Problem description: Repeat everything in the listing exactly, except for the images.

Data below:
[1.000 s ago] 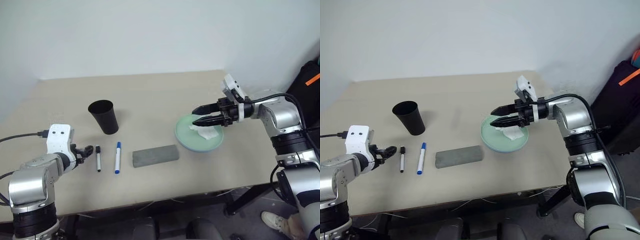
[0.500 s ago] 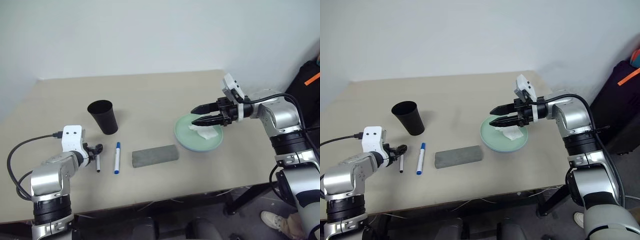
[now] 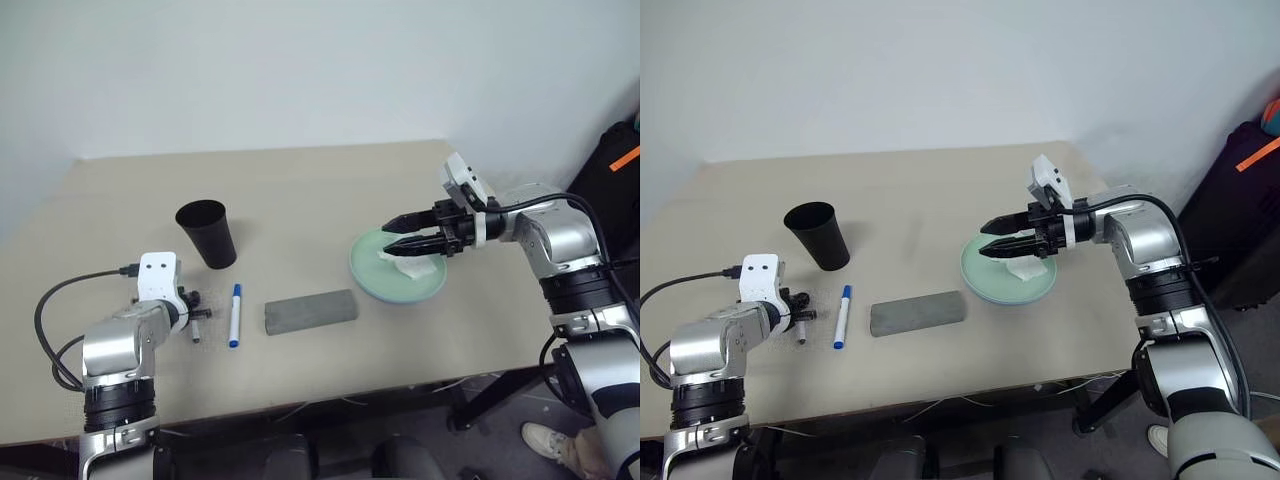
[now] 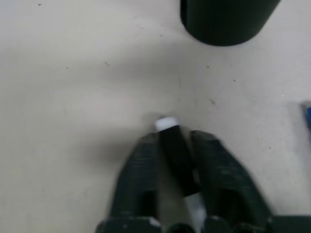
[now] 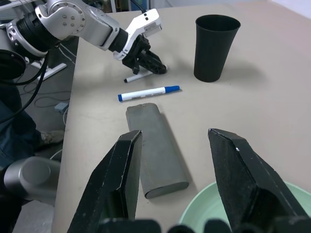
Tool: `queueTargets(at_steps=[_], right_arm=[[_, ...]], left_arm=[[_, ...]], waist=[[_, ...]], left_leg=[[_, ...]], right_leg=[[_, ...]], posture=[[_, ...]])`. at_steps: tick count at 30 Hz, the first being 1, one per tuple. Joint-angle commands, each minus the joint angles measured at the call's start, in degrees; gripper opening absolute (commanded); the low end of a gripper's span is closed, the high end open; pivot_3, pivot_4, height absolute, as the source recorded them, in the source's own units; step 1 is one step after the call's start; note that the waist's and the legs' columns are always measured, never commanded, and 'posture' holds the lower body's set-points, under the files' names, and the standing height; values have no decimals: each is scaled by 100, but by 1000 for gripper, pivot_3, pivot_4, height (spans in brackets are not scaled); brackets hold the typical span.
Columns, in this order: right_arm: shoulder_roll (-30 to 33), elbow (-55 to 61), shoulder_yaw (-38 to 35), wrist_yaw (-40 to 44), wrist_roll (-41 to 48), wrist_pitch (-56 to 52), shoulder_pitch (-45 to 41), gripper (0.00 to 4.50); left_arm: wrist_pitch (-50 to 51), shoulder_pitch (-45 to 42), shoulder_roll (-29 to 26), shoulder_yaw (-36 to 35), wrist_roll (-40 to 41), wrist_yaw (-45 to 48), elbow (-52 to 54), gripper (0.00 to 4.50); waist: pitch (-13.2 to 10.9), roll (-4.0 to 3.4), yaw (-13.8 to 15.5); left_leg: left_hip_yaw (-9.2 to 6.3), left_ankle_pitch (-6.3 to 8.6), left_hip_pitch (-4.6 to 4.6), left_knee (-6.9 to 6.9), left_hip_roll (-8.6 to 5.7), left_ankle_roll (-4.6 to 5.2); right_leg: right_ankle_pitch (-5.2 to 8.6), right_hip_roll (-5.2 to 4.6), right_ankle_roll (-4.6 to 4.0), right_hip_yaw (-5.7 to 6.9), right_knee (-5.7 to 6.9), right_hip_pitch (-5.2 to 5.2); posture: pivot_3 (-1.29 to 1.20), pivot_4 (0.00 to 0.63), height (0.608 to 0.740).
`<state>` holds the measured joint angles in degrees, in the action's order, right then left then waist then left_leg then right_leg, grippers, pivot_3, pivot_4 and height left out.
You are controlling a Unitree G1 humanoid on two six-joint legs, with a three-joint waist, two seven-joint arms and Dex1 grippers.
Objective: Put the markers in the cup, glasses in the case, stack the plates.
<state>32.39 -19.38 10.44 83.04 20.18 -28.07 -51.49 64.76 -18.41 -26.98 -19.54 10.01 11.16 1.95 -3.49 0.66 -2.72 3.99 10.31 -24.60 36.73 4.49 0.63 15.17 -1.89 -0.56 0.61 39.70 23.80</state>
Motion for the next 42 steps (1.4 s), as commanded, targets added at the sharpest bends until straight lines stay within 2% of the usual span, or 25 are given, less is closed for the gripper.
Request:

Solved exercise:
[1.000 s ago] 
[0.500 s ago] 
[now] 
[now] 
[now] 
Tool: `queueTargets(at_steps=[_], right_arm=[[_, ...]], left_arm=[[_, ...]], waist=[[_, ...]], left_leg=[[_, ...]], right_leg=[[_, ...]], posture=[[_, ...]])`. at_steps: tick count at 30 Hz, the first being 1, one per tuple. Joint-angle commands, each minus the joint angles measured at the call's start, in degrees; gripper opening absolute (commanded); the low end of a gripper's span is closed, the high end open; pivot_3, pivot_4, height absolute, as the source recorded them, in the source's own units; step 1 is one step after the call's start; note that the waist's and the legs' columns are always measured, never commanded, and 'posture' holds the lower body's set-points, under the files' names, and the standing height; values have no decimals: each is scaled by 100, but by 1000 for gripper, pivot_3, pivot_4, height (spans in brackets are not scaled); brackets hold the typical span.
Columns, in this order: right_arm: shoulder_roll (-30 to 33), elbow (-55 to 61), shoulder_yaw (-38 to 35), wrist_yaw (-40 to 44), wrist_roll (-41 to 48), wrist_pitch (-56 to 52), shoulder_pitch (-45 to 41), gripper (0.00 to 4.50); left_arm: wrist_pitch (-50 to 51), shoulder_pitch (-45 to 42), shoulder_roll (-29 to 26), shoulder_yaw (-36 to 35), wrist_roll (-40 to 41), wrist_yaw (-45 to 48), elbow (-52 to 54), gripper (0.00 to 4.50); waist: pitch (-13.2 to 10.9), roll (-4.0 to 3.4), yaw (-13.8 to 15.5); left_leg: left_hip_yaw (-9.2 to 6.3), left_ankle_pitch (-6.3 to 8.6), left_hip_pitch (-4.6 to 4.6), left_knee (-6.9 to 6.9), left_hip_roll (-8.6 to 5.7), left_ankle_roll (-4.6 to 5.2); right_leg: right_ankle_pitch (-5.2 to 8.6), right_hip_roll (-5.2 to 4.6), right_ankle_roll (-4.6 to 4.0), right_hip_yaw (-5.7 to 6.9), right_knee (-5.7 to 6.9), right_hip_pitch (-5.2 to 5.2); posture: pivot_3 (-1.29 to 1.20), pivot_4 (0.00 to 0.63), height (0.608 to 0.740).
`<state>` holds the measured joint angles in degrees, in the action's order, right then left then waist then left_leg then right_leg, grippers, pivot_3, pivot_4 and height left out.
You are controlling a Unitree G1 humanoid on two six-joint legs, with a three-joint waist, two seven-joint arms and Dex1 grippers.
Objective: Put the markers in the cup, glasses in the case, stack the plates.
<state>32.39 -19.38 10.44 83.04 20.18 -28.07 -51.49 64.76 -18.41 -26.98 -19.54 10.01 11.16 1.95 -3.49 0.66 -2.72 3.99 10.31 -24.60 36.73 4.49 0.63 15.17 -1.89 -0.56 0.61 39.70 23.80</state>
Motion for the next 42 steps (1.4 s), as commanded, targets added at the sharpest bends until straight lines stay within 2% of the usual span, or 25 are given, less is closed for the gripper.
Request:

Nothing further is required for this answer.